A document proofreading device is used for proofreading an original document file and an image file of a document to be checked, and includes: a storage unit, in which the original document file and the image file of the document to be checked are stored; and a processing unit capable of accessing the storage unit and comprising a text capturing module, a text frame matching module, a conversion matrix generating module, a text frame projecting module and a matching module; wherein The text extraction module obtains a plurality of first text boxes and the text selected by each of the first text boxes from the original document file, and obtains a plurality of second text boxes and each of the first text boxes from the image file of the document to be checked. Two text boxes to select the text; When the text box matching module determines that the text selected by at least N (N≥2 and N is a positive integer) first text boxes in the original document file is unique, it is matched to the pending test according to the N first text boxes Select M (2≤M≤N and M is a positive integer) second text boxes of the only text in the document image file, and obtain the four corners of the matching M first text boxes and M second text boxes the coordinates of the position of the point and its midpoint; The conversion matrix generation module calculates a coordinate conversion matrix according to the correspondence between the coordinates of the paired M first text boxes and the coordinates of the M second text boxes; The text box projection module projects the first text boxes in the original document file into the image file of the document to be checked according to the coordinate transformation matrix, and obtains the image files of the document to be checked that are selected by the first text frames Text; The comparison module compares the text selected by each of the first text boxes of the original document file with the text information of the image file to be checked by each of the first text boxes, and outputs a comparison result.

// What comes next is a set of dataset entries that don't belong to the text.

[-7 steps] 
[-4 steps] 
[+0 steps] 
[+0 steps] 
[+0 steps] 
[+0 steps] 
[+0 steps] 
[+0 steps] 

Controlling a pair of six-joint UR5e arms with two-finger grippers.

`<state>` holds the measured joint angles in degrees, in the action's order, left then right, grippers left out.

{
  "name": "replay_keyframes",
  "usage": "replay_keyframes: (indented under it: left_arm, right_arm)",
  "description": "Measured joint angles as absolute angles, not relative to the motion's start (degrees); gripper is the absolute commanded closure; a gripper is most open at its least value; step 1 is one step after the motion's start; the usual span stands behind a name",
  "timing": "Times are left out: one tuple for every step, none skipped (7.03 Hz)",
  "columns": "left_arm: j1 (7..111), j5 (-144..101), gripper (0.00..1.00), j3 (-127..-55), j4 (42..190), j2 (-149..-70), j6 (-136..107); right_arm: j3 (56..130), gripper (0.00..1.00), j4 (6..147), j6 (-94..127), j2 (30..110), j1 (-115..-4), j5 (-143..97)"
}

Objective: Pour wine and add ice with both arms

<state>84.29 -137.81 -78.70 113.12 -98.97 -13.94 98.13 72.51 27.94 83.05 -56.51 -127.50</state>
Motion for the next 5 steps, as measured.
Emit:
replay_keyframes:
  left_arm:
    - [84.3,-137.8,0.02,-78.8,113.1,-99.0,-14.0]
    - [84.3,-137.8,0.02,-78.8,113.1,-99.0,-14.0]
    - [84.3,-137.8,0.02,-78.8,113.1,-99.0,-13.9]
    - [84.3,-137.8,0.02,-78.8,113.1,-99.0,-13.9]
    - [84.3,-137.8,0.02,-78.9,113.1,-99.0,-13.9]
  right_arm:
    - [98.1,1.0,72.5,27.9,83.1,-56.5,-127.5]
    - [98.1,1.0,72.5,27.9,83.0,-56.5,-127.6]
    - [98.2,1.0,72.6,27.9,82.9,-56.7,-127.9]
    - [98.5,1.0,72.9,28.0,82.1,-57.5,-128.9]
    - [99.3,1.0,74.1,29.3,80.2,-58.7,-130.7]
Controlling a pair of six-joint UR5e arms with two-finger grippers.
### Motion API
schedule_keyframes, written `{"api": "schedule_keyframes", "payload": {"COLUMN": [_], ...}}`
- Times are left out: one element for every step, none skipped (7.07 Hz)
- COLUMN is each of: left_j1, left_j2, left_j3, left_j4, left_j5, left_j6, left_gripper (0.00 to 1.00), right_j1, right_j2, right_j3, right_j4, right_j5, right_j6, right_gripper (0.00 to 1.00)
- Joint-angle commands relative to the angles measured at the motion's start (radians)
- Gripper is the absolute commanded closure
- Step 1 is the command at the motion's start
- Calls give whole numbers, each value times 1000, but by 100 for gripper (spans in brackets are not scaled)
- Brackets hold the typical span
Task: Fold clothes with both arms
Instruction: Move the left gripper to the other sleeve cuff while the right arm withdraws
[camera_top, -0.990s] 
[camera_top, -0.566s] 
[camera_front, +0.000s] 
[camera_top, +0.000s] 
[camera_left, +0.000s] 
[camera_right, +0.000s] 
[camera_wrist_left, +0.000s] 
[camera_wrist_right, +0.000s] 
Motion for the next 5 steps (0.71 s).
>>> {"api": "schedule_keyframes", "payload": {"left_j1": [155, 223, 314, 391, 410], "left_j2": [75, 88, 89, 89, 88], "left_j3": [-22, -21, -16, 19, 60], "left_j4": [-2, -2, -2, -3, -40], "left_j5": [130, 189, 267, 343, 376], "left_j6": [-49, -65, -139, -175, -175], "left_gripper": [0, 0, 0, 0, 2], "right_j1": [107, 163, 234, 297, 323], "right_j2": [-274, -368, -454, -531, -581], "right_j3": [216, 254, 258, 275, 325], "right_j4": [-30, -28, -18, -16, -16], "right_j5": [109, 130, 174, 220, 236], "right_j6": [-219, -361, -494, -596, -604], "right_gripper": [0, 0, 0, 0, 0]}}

The document proofreading device according to claim 1, wherein when the text box matching module determines that the text framed by less than N first text boxes in the original document file is unique, it records the frame selection in the original document file the first text boxes with the same text and their number, and record the second text boxes and their number with the same text boxed in the image file of the document to be checked, and the same text boxed in the original document file The first text boxes in the document image file to be checked are matched with the second text boxes with the same framed text and the same number as the first text boxes, and the framed text in the original document file is the same The first text boxes are framed by a first rectangular frame, and the coordinates of the four corner points and the midpoint of at least two of the first rectangular frames are obtained, and the text framed in the image file of the document to be checked is framed The same second text frames are framed by a second rectangular frame, and the coordinates of the four corners and the midpoint of at least two of the second rectangular frames paired with at least two of the first rectangular frames are obtained; The transformation matrix generating module calculates the coordinate transformation matrix according to the corresponding relationship between the coordinates of the paired at least two first rectangular frames and the coordinates of at least two second rectangular frames.

The document proofreading device according to claim 1 or 2, wherein the text capture module further obtains the page numbers of the original document file and the image file of the document to be checked, and the text capture module determines the Only after the number of pages is the same as the number of pages of the image file of the document to be checked, the first text boxes and the text information selected by each of the first text boxes are obtained from the original document file, and obtained from the image file of the document to be checked the second text boxes and text information framed by each of the second text boxes.

The document proofreading apparatus according to claim 1 or 2, wherein the coordinate transformation matrix is a homography matrix.